Loop over a list of tickers

from telmus import scan

tickers = ["INFY", "TCS", "WIPRO"]
for symbol in tickers:
    result = scan(symbol)
    print(symbol, result.health.piotroski_f, result.analyst_brief)

Access specific fields

from telmus import scan

result = scan("INFY")
print("Altman Z:", result.health.altman_z)
print("Revenue CAGR 3y:", result.growth.revenue_cagr_3y)
print("Beneish M:", result.flags.beneish_m)

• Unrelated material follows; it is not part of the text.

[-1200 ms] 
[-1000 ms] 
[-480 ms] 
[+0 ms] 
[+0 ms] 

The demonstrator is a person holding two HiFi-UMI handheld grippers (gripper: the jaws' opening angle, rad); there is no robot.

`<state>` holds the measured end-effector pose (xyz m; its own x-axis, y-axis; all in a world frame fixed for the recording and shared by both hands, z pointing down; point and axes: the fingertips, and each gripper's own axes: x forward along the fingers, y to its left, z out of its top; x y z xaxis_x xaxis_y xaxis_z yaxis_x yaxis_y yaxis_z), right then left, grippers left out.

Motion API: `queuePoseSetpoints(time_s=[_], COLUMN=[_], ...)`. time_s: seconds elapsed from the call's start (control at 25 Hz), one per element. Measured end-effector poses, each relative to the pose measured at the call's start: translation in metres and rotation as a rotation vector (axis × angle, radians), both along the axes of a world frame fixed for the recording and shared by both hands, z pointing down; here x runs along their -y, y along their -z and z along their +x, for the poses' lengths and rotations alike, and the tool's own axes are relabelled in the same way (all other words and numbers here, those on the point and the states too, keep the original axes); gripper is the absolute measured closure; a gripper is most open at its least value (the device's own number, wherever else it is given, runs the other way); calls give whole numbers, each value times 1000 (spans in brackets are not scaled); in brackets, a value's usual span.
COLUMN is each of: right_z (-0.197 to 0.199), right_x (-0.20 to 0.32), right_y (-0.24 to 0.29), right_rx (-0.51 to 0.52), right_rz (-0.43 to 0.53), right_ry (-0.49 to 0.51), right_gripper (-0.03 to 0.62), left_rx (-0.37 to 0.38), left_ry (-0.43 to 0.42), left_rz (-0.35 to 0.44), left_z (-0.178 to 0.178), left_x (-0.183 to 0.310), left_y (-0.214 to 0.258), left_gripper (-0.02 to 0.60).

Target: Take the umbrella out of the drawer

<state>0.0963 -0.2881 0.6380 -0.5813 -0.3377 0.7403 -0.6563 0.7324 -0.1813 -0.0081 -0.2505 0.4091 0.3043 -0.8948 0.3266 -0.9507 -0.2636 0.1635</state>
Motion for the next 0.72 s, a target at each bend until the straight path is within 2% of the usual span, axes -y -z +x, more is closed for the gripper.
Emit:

Convert to pandas DataFrame

import pandas as pd
from telmus import scan

result = scan("INFY")
rows = [{
    "ticker": result.ticker,
    "pe_ratio": result.valuation.pe_ratio,
    "altman_z": result.health.altman_z,
    "revenue_cagr_3y": result.growth.revenue_cagr_3y,
    "beneish_m": result.flags.beneish_m,
}]
df = pd.DataFrame(rows)
print(df)

Export to JSON file

import json
from telmus import scan

result = scan("INFY")
with open("infy_report.json", "w", encoding="utf-8") as f:
    json.dump(result.__dict__, f, indent=2)

Best practices

  • Use scan() when you need a complete company profile.
  • Use compare() to evaluate alternatives side by side.
  • Use screen() to build a shortlist before deeper analysis.
  • Use check() for fast health validation when you only need risk indicators.
  • Use serve() to expose the SDK as an MCP tool for AI integrations.

Integration notes

  • The SDK is ideal for notebooks and data pipelines.
  • Use structured results to build dashboards, alerts, or export pipelines.
  • Always treat analyst_brief as a deterministic summary, not investment advice.